I dared to look up at him and saw that he was the one now looking out the window. He was silent for so long that I was sure he was trying to figure out a way to let me down. His eyes met mine. “It can’t be about you paying for everything, Aiden.”
I was about to respond when he put up his hand, and I remembered his earlier comment about trusting him that he needed to do things on his own.
“If we do this, I pay my own way. That means I pay rent and my share of the utilities and food.”
I began shaking my head because I knew it wouldn’t work. “Ash, you don’t need to do that. The rent alone is—”
“I know,” he cut in. “I wouldn’t be able to pay half the rent. But I can pay what I’d be paying if I had my own place… someplace small, outside the city.”
“I don’t need the money—”
“It isn’t about that, Aiden,” he interjected. “It’s about me finally paying my way for the first time in a long time. When I said I wanted us to take care of each other, I meant in other ways.”
Pressure built in my chest as I realized this was an argument I wouldn’t win.
I wasn’t going to even try because the stakes were too high. I would literally do anything to keep him here with me where I knew he’d be safe. “Okay,” I said with a nod. “Whatever you want.”
“Thank you,” Ash said as he forced my head up so he could look at me. “Thank you,” he repeated, and I knew he was thanking me for something besides the roof over his head.
I managed a nod, but that was it.
It was killing me not to be able to just fix things for him. To take away that pressure of having to worry about money and a place to live. I wanted him to be the Ash I’d only gotten glimpses of during our few dates and outings. I wasn’t so sure he could be that person if he was stressing about trying to make ends meet while dealing with the emotional fallout from leaving such a turbulent relationship.
“Aiden, I know… I know we kind of started something,” Ash murmured. “But things are too complicated. I think it would be best if we just focused on being friends right now.”
I’d suspected as much, but it was still a tough pill to swallow. It had me kind of wishing I hadn’t gotten a taste of Ash, because now that I had, all I wanted was more. But keeping him safe was more important than giving in to my need to be able to touch him, or to lose myself in his body, or to be able to show the world I’d finally gotten something right to have ended up with such an amazing guy on my arm.
“Okay,” I agreed. “Whatever you need, Ash.”
“Thank you, Aiden,” Ash murmured as he leaned in to press his forehead against mine. “Thank you,” he whispered again and then his lips brushed my cheek.
I wanted so badly to tell him I was the one who should be thanking him, but I found it difficult to find my voice at all, so I just nodded and then wrapped my arms around him.
Ash was here.
He was staying.
He’d be safe.
Nothing else mattered.
Getting Ash settled in my place took less time than it had taken to have the discussion about him moving in.
It had turned out that I’d slept for almost twelve hours straight, so it had been bedtime when I’d woken up.

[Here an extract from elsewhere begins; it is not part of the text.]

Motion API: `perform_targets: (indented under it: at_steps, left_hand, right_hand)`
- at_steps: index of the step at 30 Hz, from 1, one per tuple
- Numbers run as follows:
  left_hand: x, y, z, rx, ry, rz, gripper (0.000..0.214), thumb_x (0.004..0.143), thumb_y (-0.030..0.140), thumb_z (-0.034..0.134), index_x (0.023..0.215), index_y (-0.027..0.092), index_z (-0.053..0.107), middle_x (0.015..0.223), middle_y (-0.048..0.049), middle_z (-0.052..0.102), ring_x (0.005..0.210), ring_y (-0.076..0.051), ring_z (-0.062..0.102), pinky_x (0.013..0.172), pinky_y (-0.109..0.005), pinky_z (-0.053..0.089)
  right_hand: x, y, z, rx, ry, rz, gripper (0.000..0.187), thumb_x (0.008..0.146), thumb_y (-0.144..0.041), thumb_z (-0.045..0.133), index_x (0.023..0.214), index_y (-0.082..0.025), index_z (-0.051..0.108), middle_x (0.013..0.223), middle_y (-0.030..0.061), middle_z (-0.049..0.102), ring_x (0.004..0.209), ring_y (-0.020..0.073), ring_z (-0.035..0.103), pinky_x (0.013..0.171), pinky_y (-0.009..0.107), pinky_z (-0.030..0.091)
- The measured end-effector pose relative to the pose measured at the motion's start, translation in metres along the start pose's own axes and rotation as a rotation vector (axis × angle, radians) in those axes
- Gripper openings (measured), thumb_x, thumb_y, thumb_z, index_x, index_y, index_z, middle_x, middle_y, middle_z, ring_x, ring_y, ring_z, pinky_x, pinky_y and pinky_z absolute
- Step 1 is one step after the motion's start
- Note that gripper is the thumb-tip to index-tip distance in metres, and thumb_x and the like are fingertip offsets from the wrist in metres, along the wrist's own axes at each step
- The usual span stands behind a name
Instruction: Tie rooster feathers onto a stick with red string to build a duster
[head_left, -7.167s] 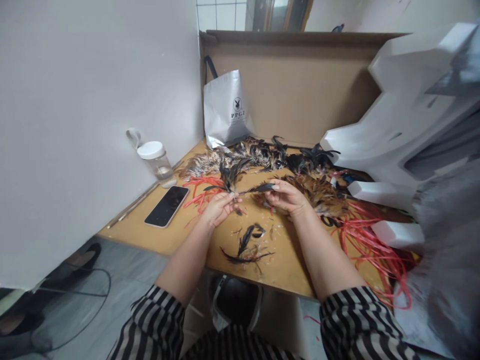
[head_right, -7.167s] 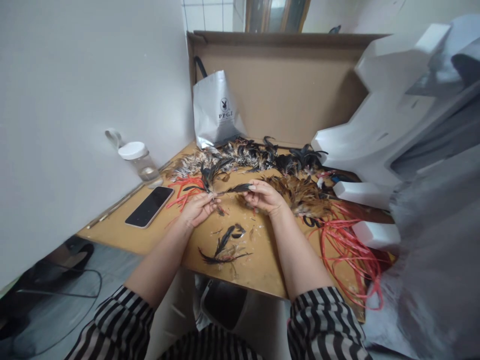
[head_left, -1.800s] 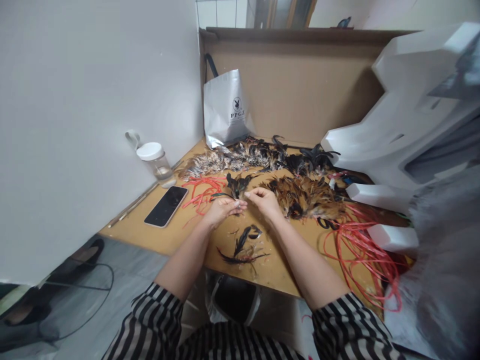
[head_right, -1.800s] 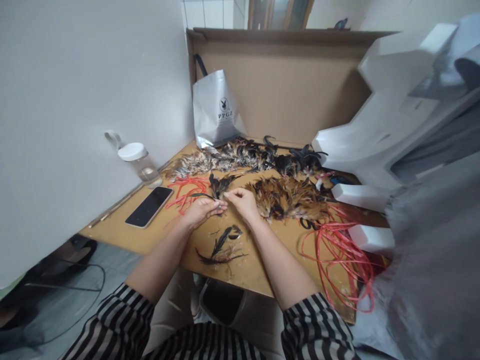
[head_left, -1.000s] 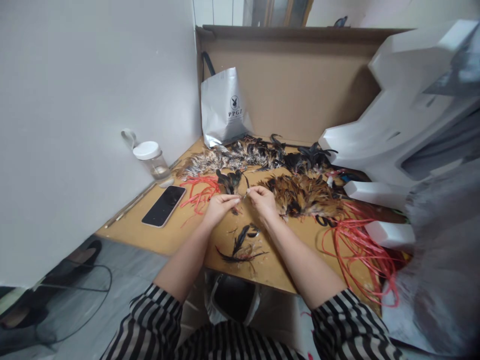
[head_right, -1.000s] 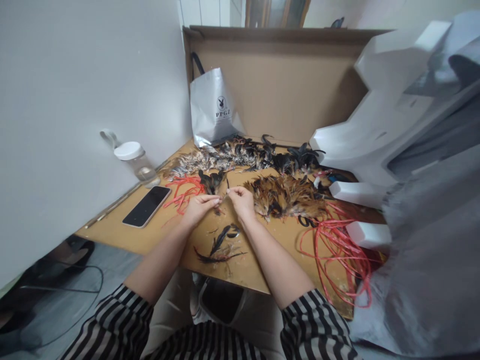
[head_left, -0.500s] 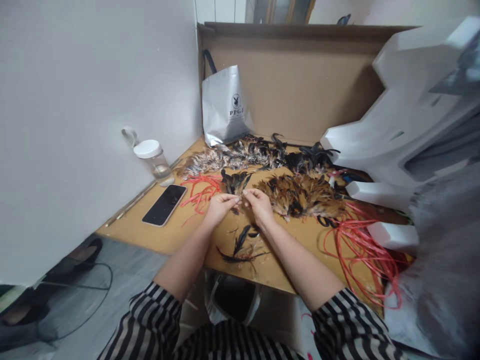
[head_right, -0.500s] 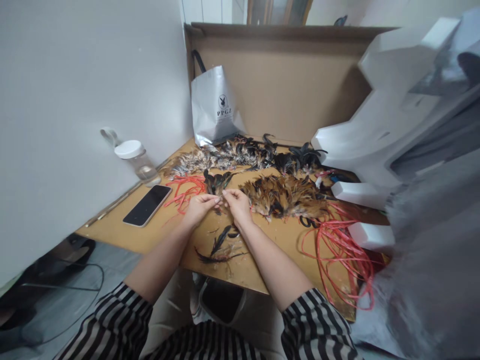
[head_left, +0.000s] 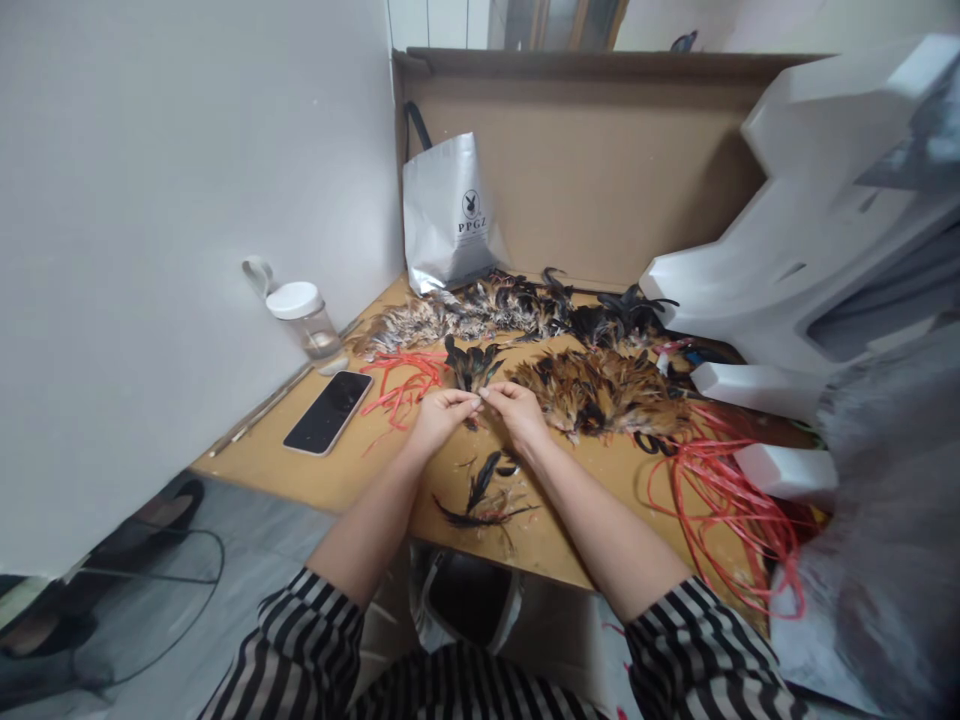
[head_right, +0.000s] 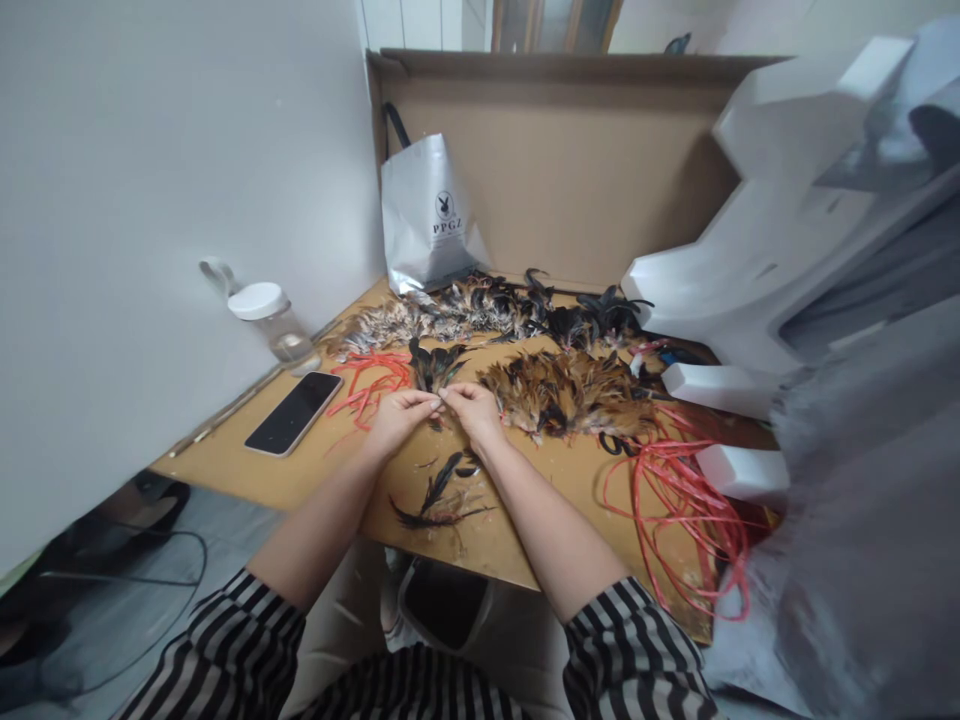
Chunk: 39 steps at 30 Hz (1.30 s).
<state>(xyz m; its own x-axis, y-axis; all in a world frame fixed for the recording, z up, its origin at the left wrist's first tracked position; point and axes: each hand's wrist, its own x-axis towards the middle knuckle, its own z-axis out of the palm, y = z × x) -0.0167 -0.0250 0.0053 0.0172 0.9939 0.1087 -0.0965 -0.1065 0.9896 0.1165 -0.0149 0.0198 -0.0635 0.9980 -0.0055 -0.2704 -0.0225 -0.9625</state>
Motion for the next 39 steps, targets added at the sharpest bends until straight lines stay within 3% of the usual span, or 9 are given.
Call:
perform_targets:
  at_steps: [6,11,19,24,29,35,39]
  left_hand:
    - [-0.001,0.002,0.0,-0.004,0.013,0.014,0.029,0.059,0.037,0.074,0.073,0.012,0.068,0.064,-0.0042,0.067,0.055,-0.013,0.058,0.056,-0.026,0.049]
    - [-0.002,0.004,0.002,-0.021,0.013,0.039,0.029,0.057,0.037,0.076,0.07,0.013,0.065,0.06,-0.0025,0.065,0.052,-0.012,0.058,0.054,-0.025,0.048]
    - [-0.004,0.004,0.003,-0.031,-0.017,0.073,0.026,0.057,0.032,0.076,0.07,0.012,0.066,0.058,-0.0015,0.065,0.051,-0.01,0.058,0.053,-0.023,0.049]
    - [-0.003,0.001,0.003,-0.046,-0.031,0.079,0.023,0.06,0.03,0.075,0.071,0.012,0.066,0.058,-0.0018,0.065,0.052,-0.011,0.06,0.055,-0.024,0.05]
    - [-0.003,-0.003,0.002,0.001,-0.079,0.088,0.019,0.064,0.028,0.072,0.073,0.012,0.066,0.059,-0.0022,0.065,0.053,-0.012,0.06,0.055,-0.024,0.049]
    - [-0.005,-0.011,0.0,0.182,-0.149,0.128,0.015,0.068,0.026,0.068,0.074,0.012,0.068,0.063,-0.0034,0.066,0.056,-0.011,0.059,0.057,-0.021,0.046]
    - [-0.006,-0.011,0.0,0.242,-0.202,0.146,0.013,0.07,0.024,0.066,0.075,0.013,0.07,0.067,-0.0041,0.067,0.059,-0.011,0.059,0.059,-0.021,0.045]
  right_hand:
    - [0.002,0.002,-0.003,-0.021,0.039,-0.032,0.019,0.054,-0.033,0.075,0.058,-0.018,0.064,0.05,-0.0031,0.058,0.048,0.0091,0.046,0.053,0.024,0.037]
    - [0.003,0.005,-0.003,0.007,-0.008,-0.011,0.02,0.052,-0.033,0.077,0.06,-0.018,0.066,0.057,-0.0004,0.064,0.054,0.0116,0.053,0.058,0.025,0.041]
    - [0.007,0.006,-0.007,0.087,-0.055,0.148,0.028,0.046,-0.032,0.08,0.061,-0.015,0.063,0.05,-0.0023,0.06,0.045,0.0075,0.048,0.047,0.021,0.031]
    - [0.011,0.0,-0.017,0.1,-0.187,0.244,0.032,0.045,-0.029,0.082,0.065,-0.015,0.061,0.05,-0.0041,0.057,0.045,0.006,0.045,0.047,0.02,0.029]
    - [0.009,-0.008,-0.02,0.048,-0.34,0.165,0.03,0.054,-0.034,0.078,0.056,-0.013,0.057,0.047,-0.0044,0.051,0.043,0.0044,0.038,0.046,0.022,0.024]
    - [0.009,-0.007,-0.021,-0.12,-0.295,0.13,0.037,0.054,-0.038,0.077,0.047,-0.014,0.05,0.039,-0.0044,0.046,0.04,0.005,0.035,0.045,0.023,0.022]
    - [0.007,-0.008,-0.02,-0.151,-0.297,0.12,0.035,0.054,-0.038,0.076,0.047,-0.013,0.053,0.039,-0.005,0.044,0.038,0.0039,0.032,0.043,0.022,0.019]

Although I’d still been physically exhausted, I’d known that I wouldn’t be able to rest until I had Ash under my roof. So I’d accompanied him to the coffee shop to get his guitar and duffel bag, and then we’d grabbed a bite to eat at a pizzeria on the way home. I’d barely managed to refrain from saying anything when Ash had handed me some money to cover his half of the meal. Once we’d arrived back at my place, I’d called Bennett to let him know I was okay while Ash had gotten settled in his room. I’d also called my brother to let him know I’d be back at work the following day, but he’d told me if I so much as even answered a work-related email for the rest of the week, he’d flood my phone and email with so many Jar Jar Binks gifs and memes that the next installment of Star Wars would be in theaters before I managed to delete all that sacrilege off my phone. Admittedly, I’d been too exhausted to fight with him about taking the rest of the week off.
But just because I’d been exhausted hadn’t meant I’d slept any better over the week that followed.